It has sound guarantees of trustworthiness

It is offered to help prove a material fact

It is more probative than other equivalent and reasonably obtainable evidence

Its admission would forward the cause of justice

The other parties have been notified that it will be offered into evidence

If you or a loved one is in a bind as a result of a criminal charge, immediately contact a Seattle Criminal Attorney. A Criminal lawyer is not going to judge you, and understands that everyone makes mistakes. Hiring a Seattle Criminal Lawyer to help can – at a minimum – reduce penalties, and can help direct people on how to best deal with their criminal charge, and many times even get them dismissed. So it should go without saying that someone cited for a misdemeanor or felony should hire a qualified Seattle Criminal Lawyer as soon as possible. Criminal charges can cause havoc on a person’s personal and professional life. Anyone charged with a crime in Washington State should immediately seek the assistance of a seasoned Seattle Criminal Lawyer.

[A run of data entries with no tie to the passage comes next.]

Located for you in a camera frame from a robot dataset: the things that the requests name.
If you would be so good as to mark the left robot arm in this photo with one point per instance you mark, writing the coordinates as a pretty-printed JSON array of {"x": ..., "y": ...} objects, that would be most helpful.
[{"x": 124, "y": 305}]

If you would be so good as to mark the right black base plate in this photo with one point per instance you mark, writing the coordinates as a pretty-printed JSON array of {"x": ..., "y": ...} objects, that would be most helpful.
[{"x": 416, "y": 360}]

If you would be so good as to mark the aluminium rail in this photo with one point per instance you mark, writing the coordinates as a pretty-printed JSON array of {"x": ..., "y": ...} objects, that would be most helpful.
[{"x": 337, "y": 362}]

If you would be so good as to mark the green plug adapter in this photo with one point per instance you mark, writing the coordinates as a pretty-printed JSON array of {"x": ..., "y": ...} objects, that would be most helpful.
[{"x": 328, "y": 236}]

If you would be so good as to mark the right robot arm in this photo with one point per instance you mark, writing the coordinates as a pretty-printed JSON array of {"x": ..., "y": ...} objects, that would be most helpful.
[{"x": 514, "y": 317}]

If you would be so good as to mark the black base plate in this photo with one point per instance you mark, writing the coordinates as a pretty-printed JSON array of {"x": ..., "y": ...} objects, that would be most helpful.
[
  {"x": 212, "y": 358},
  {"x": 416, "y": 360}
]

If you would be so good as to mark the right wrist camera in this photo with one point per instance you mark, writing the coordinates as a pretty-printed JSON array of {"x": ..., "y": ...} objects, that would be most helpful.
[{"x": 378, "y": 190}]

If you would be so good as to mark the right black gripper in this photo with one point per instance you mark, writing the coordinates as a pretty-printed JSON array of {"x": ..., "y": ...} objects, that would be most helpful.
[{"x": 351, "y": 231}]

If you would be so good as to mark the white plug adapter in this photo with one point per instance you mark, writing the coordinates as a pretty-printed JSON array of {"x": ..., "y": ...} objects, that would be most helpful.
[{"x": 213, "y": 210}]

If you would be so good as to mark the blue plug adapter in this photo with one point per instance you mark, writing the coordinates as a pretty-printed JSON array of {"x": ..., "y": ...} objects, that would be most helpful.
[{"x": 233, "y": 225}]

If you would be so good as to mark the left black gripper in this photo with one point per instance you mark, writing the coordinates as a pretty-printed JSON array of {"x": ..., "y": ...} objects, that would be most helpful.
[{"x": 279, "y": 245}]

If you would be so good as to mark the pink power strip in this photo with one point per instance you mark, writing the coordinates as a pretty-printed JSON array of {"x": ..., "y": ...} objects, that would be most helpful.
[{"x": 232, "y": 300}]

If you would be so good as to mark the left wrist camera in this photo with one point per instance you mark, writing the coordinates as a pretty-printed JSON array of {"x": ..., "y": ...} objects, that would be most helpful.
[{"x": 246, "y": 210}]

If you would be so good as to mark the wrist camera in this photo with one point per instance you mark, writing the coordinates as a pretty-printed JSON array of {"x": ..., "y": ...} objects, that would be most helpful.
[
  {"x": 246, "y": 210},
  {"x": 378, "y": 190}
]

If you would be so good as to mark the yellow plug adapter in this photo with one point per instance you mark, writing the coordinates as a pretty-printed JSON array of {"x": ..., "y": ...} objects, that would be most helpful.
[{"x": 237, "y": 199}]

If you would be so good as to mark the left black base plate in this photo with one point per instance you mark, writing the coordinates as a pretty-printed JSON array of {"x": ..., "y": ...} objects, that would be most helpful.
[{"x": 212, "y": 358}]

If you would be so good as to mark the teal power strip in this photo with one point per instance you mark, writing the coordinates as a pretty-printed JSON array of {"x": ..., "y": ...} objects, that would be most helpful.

A Defendant’s Right to a Trial by Jury

One of the most important constitutional rights a defendant has is the right to have a jury of his or her own peers decide whether they are guilty or innocent of an alleged crime. Taking a case to trial is a risky proposition for those participating, especially for the criminal defendant involved in the case. If a defendant is convicted of a crime at trial, there are certain appellate rights they have. The government may also appeal a case.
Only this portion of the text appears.